The four players: Former New York Jets player Marvin Washington, former Miami Dolphins player Mark Restelli, former Chargers Broncos and Titans player Grant Mattos, and former Chicago Bears player Jim McMahon, sat next to cannabis therapeutics specialist Uma Dhanabalan and former Colorado State University student-athlete Treous Jarrells.

According to Washington, cannabis use by athletes would help address major problems such as concussions, and chronic traumatic encephalopathy, which is a brain disease that many former NFL players have. It would also address the problem of opiates addiction.

“Put people first, it’s all about the patients,” Washington said. “They’re not trying to get high, they’re trying to feel better.”

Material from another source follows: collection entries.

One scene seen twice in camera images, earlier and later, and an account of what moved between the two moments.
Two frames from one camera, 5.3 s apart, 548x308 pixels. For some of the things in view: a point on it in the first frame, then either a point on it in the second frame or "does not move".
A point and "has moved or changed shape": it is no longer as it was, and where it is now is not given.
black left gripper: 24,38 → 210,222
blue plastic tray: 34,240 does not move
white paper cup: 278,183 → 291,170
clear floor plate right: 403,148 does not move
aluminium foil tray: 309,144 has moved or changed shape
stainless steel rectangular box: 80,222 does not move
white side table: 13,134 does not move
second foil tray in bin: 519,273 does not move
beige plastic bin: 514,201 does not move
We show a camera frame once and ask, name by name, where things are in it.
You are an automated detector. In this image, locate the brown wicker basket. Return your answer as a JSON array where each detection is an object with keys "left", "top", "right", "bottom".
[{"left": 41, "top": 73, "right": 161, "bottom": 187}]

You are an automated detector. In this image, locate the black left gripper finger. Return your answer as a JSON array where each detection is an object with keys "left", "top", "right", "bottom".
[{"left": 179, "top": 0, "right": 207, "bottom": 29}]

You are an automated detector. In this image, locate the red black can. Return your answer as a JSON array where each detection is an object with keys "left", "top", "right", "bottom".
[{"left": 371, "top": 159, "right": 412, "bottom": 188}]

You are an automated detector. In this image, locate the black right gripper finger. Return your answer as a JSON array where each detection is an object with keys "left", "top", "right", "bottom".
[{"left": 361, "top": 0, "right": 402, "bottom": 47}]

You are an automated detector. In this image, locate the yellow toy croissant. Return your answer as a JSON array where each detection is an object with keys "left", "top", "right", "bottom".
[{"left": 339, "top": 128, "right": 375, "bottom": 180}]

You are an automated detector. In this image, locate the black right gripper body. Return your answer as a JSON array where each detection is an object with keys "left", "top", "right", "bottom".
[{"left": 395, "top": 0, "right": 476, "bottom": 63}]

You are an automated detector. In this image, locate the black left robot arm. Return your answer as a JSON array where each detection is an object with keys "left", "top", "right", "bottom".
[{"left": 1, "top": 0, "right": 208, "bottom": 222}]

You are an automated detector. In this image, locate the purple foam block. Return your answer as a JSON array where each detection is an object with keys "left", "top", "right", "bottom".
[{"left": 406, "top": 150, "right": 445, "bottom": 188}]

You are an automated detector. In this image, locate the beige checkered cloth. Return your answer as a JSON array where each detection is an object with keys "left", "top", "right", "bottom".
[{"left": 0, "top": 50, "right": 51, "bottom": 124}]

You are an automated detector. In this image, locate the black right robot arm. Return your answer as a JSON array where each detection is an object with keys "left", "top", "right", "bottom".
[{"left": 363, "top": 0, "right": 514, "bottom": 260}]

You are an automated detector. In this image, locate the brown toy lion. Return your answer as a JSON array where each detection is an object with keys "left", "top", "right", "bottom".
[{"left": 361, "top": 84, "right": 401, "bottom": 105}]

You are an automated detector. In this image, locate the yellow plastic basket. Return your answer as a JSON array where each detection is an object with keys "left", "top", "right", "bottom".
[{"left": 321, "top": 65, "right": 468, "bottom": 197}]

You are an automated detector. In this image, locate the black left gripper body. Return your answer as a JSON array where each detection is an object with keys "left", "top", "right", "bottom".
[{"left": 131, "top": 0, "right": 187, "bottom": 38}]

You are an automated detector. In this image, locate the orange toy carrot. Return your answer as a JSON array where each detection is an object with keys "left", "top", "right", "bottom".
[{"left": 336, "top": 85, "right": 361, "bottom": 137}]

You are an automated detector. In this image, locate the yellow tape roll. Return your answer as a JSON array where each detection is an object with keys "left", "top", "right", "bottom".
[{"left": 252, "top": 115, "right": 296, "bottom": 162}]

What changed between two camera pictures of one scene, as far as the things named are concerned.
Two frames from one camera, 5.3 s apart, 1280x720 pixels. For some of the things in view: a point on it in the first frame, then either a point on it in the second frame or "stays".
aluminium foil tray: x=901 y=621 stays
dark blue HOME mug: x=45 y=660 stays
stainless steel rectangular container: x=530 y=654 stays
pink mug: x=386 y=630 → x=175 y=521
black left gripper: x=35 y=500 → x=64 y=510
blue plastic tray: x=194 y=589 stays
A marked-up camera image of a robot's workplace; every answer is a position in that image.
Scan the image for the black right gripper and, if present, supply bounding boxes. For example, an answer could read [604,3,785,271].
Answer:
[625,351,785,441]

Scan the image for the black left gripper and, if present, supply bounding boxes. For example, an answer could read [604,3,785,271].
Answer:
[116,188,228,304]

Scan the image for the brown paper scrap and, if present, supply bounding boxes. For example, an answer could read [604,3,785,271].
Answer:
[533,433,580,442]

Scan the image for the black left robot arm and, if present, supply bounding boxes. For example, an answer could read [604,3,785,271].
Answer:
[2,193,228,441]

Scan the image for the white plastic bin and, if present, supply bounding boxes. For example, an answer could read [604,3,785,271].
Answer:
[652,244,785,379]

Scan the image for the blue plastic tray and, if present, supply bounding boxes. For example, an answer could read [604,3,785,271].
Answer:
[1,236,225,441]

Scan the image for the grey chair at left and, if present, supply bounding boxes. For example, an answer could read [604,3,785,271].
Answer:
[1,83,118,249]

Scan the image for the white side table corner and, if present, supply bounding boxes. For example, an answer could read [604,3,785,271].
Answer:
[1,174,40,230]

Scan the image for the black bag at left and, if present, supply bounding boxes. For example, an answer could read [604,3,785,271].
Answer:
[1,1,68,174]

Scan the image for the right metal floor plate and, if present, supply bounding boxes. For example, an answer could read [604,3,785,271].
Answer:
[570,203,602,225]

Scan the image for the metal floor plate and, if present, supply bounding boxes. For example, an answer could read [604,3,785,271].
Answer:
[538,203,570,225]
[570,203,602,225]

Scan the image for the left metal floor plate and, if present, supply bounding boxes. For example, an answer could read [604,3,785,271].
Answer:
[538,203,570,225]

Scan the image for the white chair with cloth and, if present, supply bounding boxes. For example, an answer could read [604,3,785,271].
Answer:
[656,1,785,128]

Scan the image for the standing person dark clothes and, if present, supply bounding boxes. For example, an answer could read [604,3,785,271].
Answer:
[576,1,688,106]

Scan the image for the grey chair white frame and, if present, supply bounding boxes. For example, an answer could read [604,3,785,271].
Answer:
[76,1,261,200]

Restelli commented, “We are highly motivated world-class athletes that use cannabis on a daily basis to treat issues that we have from playing.” Restelli has had four major surgeries on an injured knee that ended his career.

According to Dhanabalan, the United States with only five percent of the world population uses 80 percent of the world opiates.

Jarrells suffered a torn knee ligament that ended his college sports career and has always preferred cannabis to help with his pain.

“We’ve been talking about this opiate epidemic and how many people have died from cannabis? Nobody in the world has ever died from this,” Dhanabalan said. “It is not an entrance drug, it’s an exit drug from pharmaceuticals, narcotics and alcohol.”